On peut donc se demander si, au final, cette politique n’a pas fait porté l’essentiel du poids de la rigueur sur les salariés. Malgré : l’annonce d’une volonté de « réduire la fracture sociale », par Jacques Chirac lors de la campagne présidentielle de 1995, puis la promesse de Lionel Jospin de ne pas sacrifier le social à l’économie, c’est désormais l’engagement européen de la France qui trace le cadre des politiques économiques menées par les gouvernements successifs (quelles que soient les majorités) : À partir du 1er janvier 1999, le passage à la monnaie unique (l’euro fiduciaire n’entrera en circulation qu’au 1er janvier 2002) conduit les Etats membres de la zone euro à perdre leur souveraineté monétaire au profit de la BCE : indépendante et dont l’objectif principal est la stabilité des prix; Afin d’éviter que les économies des pays de la zone euro ne divergent, les politqies budgétaires nationales sont encadrées par le pacte de stabilité et de croissance (PSC).
Bilan Dans l’immédiat après-guerre, la France a fait le choix : d’un régime de forte croissante avec inflation (Trente glorieuses) d’une économie mixte, combinant une forte présente de l’Etat et un modèle salarial protecteur et d’un engagement résolu dans la construction européenne et l’ouverture économique.

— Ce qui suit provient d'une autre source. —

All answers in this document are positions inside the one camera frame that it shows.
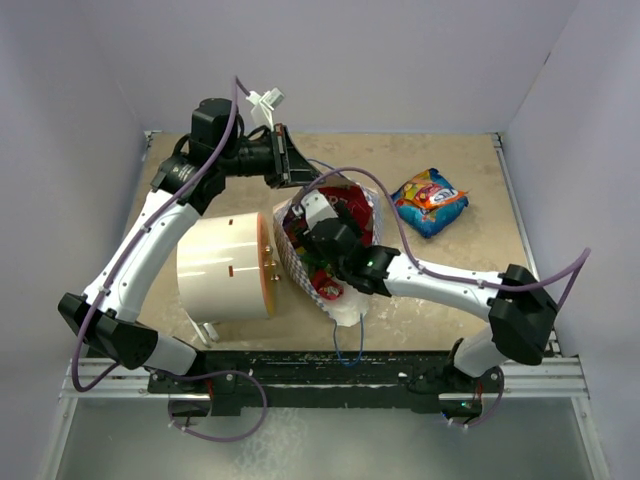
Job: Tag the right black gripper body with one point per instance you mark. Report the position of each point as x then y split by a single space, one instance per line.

C’est notamment ce dernier choix qui va conduire par la suite à la remise en cause du régime d’accumulation fordiste (école de la régulation), par l’acceptation progressive et douloureuse de la contrainte extérieure. La régulation conjoncturelle keynésienne est alors abandonnée, comme dans la plupart des pays développés, au profit d’une politique de lutte contre l’inflation et de rétablissement des grands équilibres, qualifiée de logique de la désinflation compétitive.
Une fois l’inflation maîtrisée, la politique de rigueur sera globalement maintenue : dans le cadre de la préparation du passage à la monnaie unique et pour faire face à la contrainte budgétaire de l’Etat. La lutte contre le chômage n’aura donc été que très temporairement l’objectif prioritaire de la politique économique française. Par ailleurs, la réalisation progressive du grand marché unique européen conduit de plus en plus à remettre en cause les choix faits par la France dans l’immédiat après-guerre d’une économie mixte et administrée. En effet, face à la relative passivité de la politique conjoncturelle, les politiques structurelles jouent dorénavant un rôle essentiel avec pour objectif l’instauration et/ou le respect des mécanismes de marché. Ainsi, la politique européenne de la concurrence conduit au démantèlement des services publics à la française.